Task to carry out
Using the listing below, report each line holding the string "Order".

Data supplied
# # # #

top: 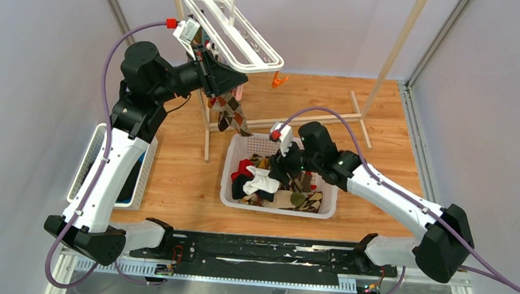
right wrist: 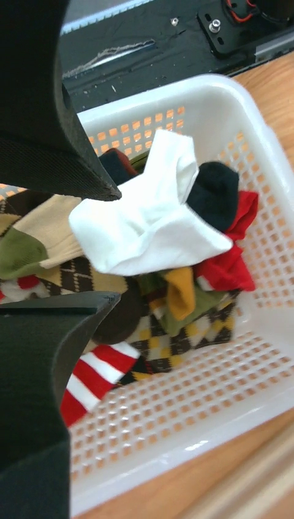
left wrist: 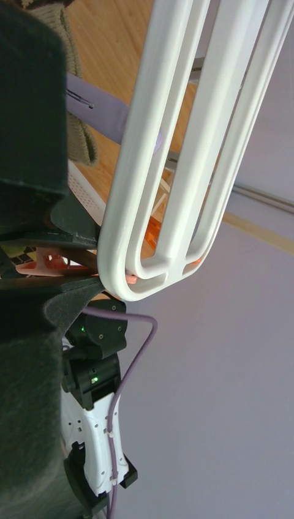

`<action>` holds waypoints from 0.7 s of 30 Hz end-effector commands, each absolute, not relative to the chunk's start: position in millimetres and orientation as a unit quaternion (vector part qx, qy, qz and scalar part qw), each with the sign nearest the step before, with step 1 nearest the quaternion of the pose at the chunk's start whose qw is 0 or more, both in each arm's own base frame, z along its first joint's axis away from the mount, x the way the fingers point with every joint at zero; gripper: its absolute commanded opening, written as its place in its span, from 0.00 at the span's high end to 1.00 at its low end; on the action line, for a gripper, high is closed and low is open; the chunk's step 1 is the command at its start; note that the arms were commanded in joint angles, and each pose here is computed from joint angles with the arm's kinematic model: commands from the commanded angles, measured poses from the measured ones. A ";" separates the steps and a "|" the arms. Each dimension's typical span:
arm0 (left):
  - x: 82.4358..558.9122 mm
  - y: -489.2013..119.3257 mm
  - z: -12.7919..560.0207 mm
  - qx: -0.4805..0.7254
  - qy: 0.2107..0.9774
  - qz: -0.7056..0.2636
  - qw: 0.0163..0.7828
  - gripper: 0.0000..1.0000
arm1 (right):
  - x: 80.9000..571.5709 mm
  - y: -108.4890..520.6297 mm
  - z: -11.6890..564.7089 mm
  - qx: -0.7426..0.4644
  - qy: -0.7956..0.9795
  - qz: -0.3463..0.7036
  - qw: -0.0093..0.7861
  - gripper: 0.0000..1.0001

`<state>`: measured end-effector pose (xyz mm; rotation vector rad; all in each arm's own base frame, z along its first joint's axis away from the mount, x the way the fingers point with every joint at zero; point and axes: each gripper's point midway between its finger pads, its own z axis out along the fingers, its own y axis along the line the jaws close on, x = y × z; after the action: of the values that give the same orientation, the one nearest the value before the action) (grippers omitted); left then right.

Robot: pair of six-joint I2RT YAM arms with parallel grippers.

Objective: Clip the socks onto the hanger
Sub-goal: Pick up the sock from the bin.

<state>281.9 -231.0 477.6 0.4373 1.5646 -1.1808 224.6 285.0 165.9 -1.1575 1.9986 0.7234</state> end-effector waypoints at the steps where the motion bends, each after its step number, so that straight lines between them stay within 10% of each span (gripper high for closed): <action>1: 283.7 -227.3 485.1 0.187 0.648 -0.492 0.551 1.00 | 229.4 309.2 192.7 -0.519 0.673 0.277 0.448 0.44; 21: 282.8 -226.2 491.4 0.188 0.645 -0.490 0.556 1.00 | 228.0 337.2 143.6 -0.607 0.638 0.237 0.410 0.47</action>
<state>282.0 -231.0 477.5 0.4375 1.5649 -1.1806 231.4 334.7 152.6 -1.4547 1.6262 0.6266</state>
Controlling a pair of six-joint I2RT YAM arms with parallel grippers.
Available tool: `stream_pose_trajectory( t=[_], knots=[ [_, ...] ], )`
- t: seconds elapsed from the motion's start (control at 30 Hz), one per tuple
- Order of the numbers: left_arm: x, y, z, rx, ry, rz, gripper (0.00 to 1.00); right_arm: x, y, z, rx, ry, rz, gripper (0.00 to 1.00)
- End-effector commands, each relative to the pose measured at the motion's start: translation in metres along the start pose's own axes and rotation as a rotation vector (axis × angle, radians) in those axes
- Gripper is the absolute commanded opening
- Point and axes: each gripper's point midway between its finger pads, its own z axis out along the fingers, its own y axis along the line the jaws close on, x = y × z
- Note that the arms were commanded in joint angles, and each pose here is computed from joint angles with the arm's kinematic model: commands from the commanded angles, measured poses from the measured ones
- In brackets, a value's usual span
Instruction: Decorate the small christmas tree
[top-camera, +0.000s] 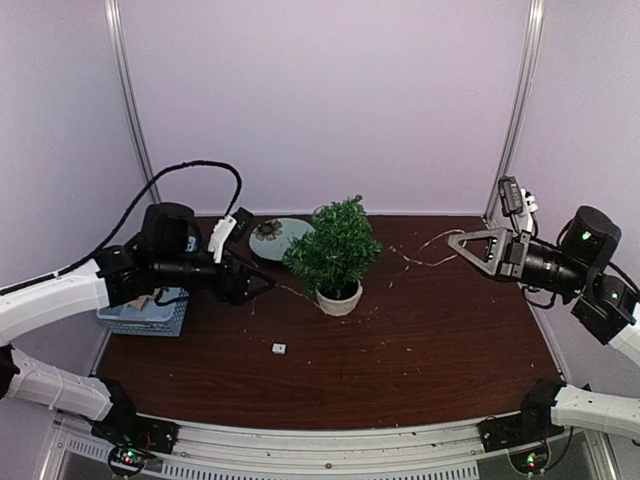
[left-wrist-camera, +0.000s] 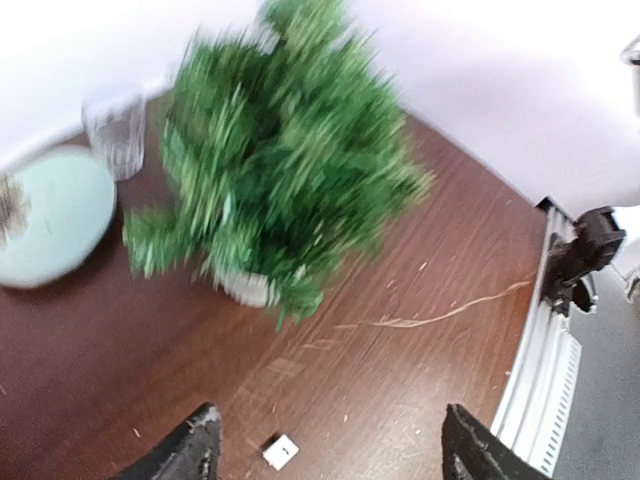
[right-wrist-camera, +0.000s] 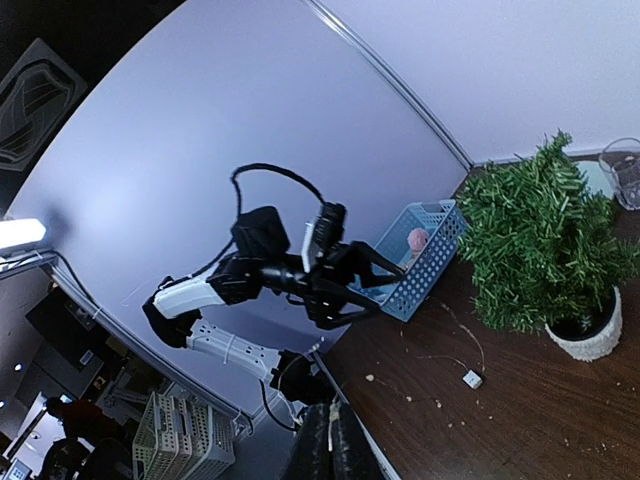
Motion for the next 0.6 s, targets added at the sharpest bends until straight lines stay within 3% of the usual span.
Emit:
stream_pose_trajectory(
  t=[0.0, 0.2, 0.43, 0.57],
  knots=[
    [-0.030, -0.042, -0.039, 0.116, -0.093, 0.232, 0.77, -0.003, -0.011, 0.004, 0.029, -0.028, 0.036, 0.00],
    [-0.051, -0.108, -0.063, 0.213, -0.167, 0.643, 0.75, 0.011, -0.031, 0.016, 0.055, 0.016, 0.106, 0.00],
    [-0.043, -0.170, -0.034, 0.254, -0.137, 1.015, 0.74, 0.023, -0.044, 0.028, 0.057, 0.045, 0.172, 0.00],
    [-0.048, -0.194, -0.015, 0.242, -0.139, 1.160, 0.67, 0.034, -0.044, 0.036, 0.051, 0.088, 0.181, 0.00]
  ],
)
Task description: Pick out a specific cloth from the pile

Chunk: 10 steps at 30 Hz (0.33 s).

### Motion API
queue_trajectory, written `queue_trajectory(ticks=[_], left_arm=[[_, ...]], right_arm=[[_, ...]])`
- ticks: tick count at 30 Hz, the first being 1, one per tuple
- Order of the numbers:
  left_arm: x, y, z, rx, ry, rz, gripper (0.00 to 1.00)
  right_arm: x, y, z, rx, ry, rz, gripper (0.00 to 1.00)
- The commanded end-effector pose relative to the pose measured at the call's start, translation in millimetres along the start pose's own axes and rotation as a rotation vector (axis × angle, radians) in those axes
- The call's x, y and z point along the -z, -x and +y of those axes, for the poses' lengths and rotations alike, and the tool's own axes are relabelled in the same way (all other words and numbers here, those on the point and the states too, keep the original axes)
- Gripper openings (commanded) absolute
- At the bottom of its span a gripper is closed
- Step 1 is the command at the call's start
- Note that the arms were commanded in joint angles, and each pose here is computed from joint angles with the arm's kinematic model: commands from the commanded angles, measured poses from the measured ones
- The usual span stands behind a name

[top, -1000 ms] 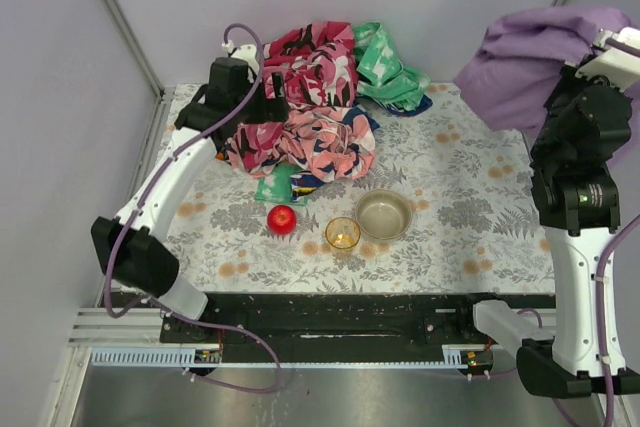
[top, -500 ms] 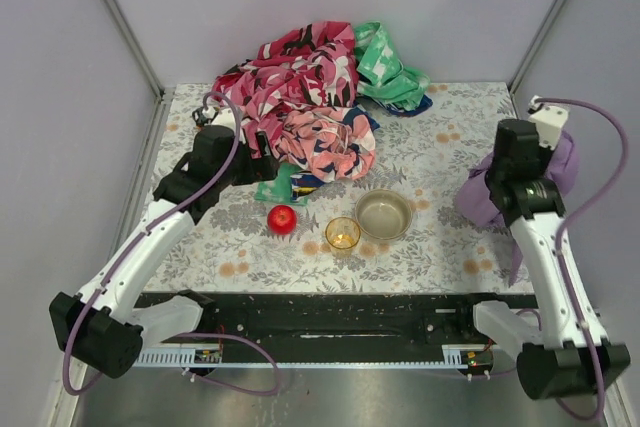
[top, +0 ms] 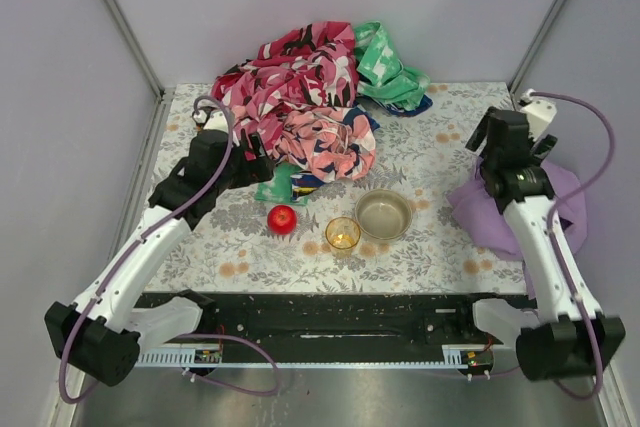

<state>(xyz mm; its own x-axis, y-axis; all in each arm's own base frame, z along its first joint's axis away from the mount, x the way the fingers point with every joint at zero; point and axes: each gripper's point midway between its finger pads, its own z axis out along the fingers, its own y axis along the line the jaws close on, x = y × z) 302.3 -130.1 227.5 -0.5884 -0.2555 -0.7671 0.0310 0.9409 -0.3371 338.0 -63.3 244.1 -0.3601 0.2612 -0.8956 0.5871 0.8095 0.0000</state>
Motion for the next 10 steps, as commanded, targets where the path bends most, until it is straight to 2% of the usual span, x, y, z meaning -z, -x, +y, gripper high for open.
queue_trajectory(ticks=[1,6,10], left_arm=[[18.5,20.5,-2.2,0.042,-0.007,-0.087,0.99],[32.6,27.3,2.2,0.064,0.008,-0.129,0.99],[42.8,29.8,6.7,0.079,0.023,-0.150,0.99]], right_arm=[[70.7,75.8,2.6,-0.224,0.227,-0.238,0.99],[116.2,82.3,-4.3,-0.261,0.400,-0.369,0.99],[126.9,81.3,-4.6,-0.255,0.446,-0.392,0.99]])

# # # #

Your solution
- Order of the numbers: left_arm: x, y, z, rx, ry, rz, gripper (0.00 to 1.00); right_arm: x, y, z, rx, ry, rz, gripper (0.00 to 1.00)
- Order of the numbers:

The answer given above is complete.